From Crisis to Care: Why Mobile Crisis Teams Are Worth the Investment
When someone has a mental health crisis, it’s important to get the right kind of help. But too often, people end up in ambulances, emergency rooms, or with the police—places that aren’t always the best for handling these situations. Mobile crisis teams (MCTs) are changing this. These teams are trained to help people right where they are, and they save communities a lot of money by cutting down on police responses, ambulance rides, and emergency room visits. Mobile crisis teams (MCTs) offers an effective way to address mental health challenges while fostering stronger, more resilient communities both socially and economically.
Police are often the first to respond to mental health emergencies, but this isn’t always the best solution. Officers aren’t mental health experts, and sometimes their presence can make a tough situation worse. Mobile crisis teams take over in these situations, letting police focus on other important jobs. This helps save cities money too. When police spend less time on mental health calls, communities spend less on overtime and other related costs. In some places, mobile crisis teams have reduced police involvement in these cases by 25-50%, saving both time and money for our police departments.
Ambulance rides are expensive. Each trip can cost anywhere from $400 to $1,200 or more. Many times, when someone is having a mental health crisis, they don’t actually need to go to the hospital in an ambulance. Mobile crisis teams can show up, assess the situation, and assist the person with the help they may need without the need for a costly ride. This not only saves money but also keeps ambulances free for true medical emergencies.
Emergency rooms (ERs) are not necessarily the best place for mental health care, but they are often where people in crisis end up. An ER visit can cost between $1,000 and $3,000. Mobile crisis teams step in before it gets to that point, helping people on-site so they may not need to go to the hospital unless they need emergency medical services. In places with strong mobile crisis programs, the savings add up. For example, a program in Oregon saved almost $1 million a year by keeping people out of the ER. This also helps hospitals by reducing wait times and keeping beds available for people with serious emergency medical needs.
Mobile crisis teams (MCTs) require funding to establish and maintain, but the return on investment is undeniable. These teams provide financial savings at both the individual and community levels, while also addressing the growing need for effective, compassionate mental health care.
Cities like Eugene, Oregon, and Denver, Colorado, provide compelling examples of the success of MCTs. Eugene’s CAHOOTS (Crisis Assistance Helping Out On The Streets) program has been operating for over 30 years, saving the city an estimated $8.5 million annually in public safety and healthcare costs. Similarly, Denver’s Support Team Assisted Response (STAR) program saved hundreds of thousands of dollars within its first year by diverting non-violent mental health calls away from police and emergency services.
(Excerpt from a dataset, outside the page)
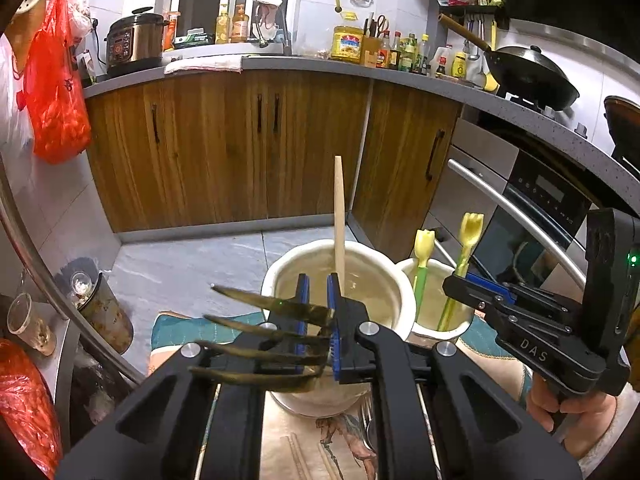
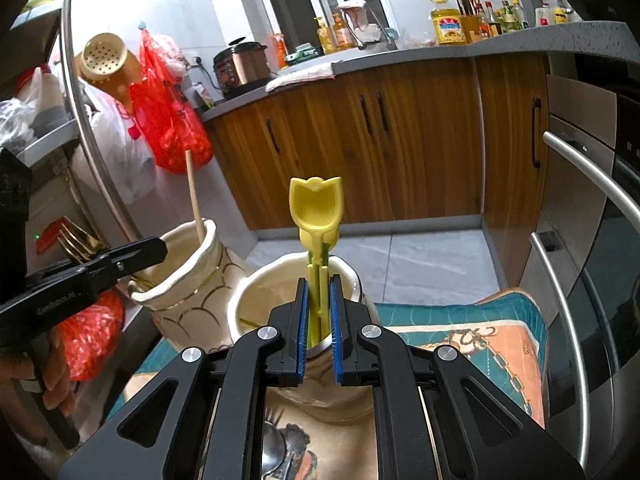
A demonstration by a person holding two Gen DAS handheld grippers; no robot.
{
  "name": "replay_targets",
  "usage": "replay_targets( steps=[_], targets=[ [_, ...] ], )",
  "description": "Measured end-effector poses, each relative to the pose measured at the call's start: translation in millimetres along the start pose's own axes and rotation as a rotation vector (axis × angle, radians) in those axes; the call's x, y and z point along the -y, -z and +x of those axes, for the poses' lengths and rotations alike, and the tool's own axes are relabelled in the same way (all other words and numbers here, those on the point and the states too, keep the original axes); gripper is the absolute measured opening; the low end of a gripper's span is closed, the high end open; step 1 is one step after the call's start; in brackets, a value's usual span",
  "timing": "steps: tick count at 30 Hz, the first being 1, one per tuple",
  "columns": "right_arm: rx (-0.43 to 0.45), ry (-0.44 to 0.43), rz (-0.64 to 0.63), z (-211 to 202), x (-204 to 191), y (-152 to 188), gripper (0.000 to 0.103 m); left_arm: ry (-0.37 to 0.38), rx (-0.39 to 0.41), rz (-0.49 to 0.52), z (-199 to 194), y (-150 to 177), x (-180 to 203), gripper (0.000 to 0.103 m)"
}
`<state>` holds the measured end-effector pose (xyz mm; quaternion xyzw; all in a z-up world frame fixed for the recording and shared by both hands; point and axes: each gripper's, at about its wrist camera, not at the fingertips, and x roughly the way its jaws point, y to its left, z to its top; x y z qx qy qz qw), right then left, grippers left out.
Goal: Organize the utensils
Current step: 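Drop fork in tall cup with left while right tool drops yellow utensil in short cup, then grasp a wooden chopstick with left tool while right tool grasps flower-handled silver spoon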
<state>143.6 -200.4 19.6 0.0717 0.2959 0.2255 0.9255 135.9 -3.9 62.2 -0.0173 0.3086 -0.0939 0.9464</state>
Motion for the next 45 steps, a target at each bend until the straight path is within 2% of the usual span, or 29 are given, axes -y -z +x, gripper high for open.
replay_targets(
  steps=[2, 3, 5, 7, 11, 17, 19, 24, 29, 37, 45],
  targets=[
    [0.009, 0.001, -0.004, -2, -1, -1, 0.021, -0.005, 0.005, 0.006, -2, -1, 2, 0.009],
    [0.016, 0.001, -0.007, -3, -1, -1, 0.023, -0.008, 0.012, 0.011, -4, -1, 3, 0.012],
    [0.031, 0.008, -0.011, -7, -2, -2, 0.035, -0.014, 0.019, 0.015, -6, -2, 4, 0.018],
    [0.042, 0.015, -0.017, -10, -3, -3, 0.038, -0.017, 0.028, 0.014, -10, -3, 3, 0.025],
    [0.053, 0.016, -0.013, -20, -1, -2, 0.052, -0.017, 0.05, 0.005, -22, -3, 0, 0.038],
    [0.05, 0.018, -0.053, -44, -2, 11, 0.076, -0.045, 0.087, 0.012, -51, 6, -5, 0.067],
    [0.045, 0.023, -0.061, -52, -3, 18, 0.081, -0.061, 0.088, 0.01, -60, 13, -8, 0.08],
    [0.013, 0.025, -0.089, -66, -8, 39, 0.093, -0.102, 0.072, 0.008, -77, 40, -15, 0.095],
    [-0.044, 0.037, -0.117, -70, -17, 63, 0.096, -0.134, 0.0, 0.023, -79, 75, -20, 0.097],
    [-0.096, 0.059, -0.16, -71, -30, 92, 0.097, -0.181, -0.142, 0.009, -60, 134, -29, 0.097],
    [-0.176, 0.065, -0.137, -60, -29, 117, 0.097, -0.157, -0.215, 0.009, -50, 164, -20, 0.097]
  ],
)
Investing in mobile crisis teams isn’t just a kind gesture—it’s a strategic, forward-thinking decision. These programs not only save money but also create safer, healthier communities by providing effective, compassionate care during mental health crises. They reduce reliance on overburdened emergency systems, improve public trust, and offer individuals the help they truly need. For community leaders, public health professionals, and policymakers, MCTs represent a powerful tool for addressing mental health challenges while strengthening the social and economic fabric of their communities.